George Washington Prize Winner Maurizio Valsania to Speak at Washington College

January 30, 2024 by Washington College News Service Leave a Comment

George Washington Prize Winner 2 Maurizio Valsania

The Starr Center for the American Experience will be hosting a conversation and Q&A with Maurizio Valsania, winner of the 2023 George Washington Prize and author of First Among Men: George Washington and the Myth of American Masculinity. The event, which is free and open to the public, will be held on Monday, February 5 at 6:00 p.m.  at The Toll Science Center in Litrenta Hall at Washington College.  A reception will follow.

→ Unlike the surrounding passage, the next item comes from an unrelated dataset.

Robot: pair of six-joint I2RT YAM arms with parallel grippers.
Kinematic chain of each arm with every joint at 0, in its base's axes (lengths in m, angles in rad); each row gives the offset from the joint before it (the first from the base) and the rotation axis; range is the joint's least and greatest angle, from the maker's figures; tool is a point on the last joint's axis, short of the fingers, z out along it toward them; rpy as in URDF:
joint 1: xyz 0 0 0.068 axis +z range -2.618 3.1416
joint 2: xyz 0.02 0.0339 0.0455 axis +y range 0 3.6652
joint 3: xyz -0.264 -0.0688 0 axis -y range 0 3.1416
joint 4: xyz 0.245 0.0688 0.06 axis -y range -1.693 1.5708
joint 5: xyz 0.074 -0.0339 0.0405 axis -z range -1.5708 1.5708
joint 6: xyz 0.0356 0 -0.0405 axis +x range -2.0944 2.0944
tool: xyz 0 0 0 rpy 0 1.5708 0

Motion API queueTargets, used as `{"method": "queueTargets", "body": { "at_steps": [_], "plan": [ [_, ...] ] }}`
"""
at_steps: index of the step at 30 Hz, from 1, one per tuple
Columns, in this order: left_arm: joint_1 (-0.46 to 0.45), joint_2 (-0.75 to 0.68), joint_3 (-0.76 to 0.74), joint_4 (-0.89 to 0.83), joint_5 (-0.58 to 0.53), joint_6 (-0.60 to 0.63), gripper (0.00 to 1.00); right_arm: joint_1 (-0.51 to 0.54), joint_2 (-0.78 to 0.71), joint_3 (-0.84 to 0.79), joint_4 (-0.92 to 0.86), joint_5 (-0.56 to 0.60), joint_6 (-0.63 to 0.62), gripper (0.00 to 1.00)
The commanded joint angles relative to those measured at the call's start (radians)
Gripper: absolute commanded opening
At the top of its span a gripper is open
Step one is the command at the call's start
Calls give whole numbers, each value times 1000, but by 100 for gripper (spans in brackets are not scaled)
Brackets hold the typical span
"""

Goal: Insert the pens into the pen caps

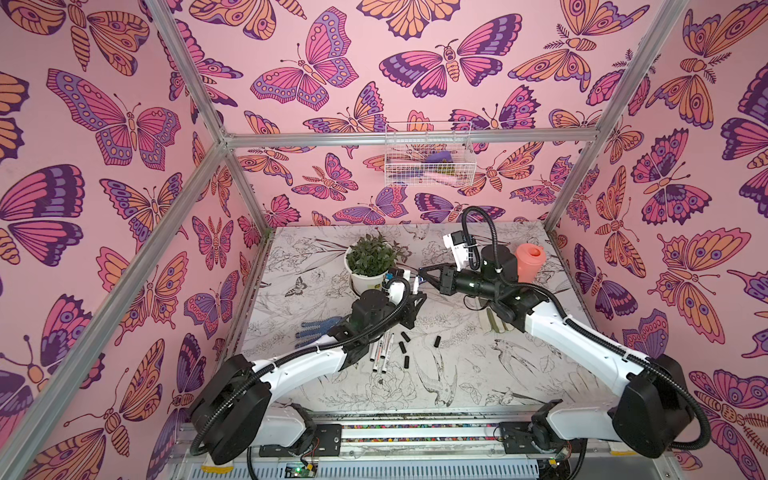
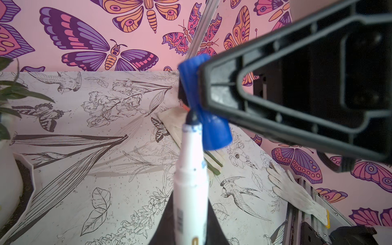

 The George Washington Prize is one of the nation’s largest and most prestigious literary awards and honors its namesake by recognizing the year’s best new books on the nation’s founding era, especially those that engage a broad public audience. Created in 2005 by George Washington’s Mount Vernon, the Gilder Lehrman Institute of American History, and Washington College, past winners of the $50,000 prize include Ron Chernow, Lin-Manuel Miranda, Nathaniel Philbrick, Annette Gordon-Reed, and Rick Atkinson. Valsania was presented with the award in September 2023 at The Union Club in New York City.
Valsania’s First Among Men (Johns Hopkins University Press) examines the 19th century perspective of an 18thcentury man, dispelling the myth that George Washington was larger than life. Readers are shown a different side of Washington, a human universally susceptible to the whims and challenges of life as opposed to the hero without parallel portrayed in later decades.
“Maurizio Valsania has written a fresh, lively take on George Washington that places him squarely in the context of his time, stripping away centuries of accreted myth and mystique,” said Adam Goodheart, the Starr Center’s Hodson Trust-Griswold Director, who will moderate the event. “Of all the books that I’ve read about our nation’s founding leader, this is the one that most made me feel that I was in the presence of the man himself.”
Valsania is a professor of American History at the University of Turin in Italy. As a scholar of the Early American Republic, he examines the founders within their social, intellectual, and material context, especially through the lens of the 18th century body. He is the author of The Limits of Optimism: Thomas Jefferson’s Dualistic Enlightenment (University of Virginia Press, 2011); Nature’s Man: Thomas Jefferson’s Philosophical Anthropology (University of Virginia Press, 2013); and Jefferson’s Body: A Corporeal Biography (University of Virginia Press, 2017).
Valsania is the recipient of several fellowships from leading academic institutions, including the American Antiquarian Society, the Gilder Lehrman Institute of American History, the Library Company, the John D. Rockefeller Library, the DAAD (Germany), the International Center for Jefferson Studies, and the George Washington’s Mount Vernon. He has written for the Oxford University Press’s Academic Insights for the Thinking World, for the Oxford Bibliographies Online, and has collaborated with the BBC World Service. He has also written several op-eds and articles that have appeared in major media outlets, such as the Chicago Tribune, Salon, the Wisconsin State Journal, Government Executive, Defense One, and the Conversation. He lives in Chapel Hill, NC.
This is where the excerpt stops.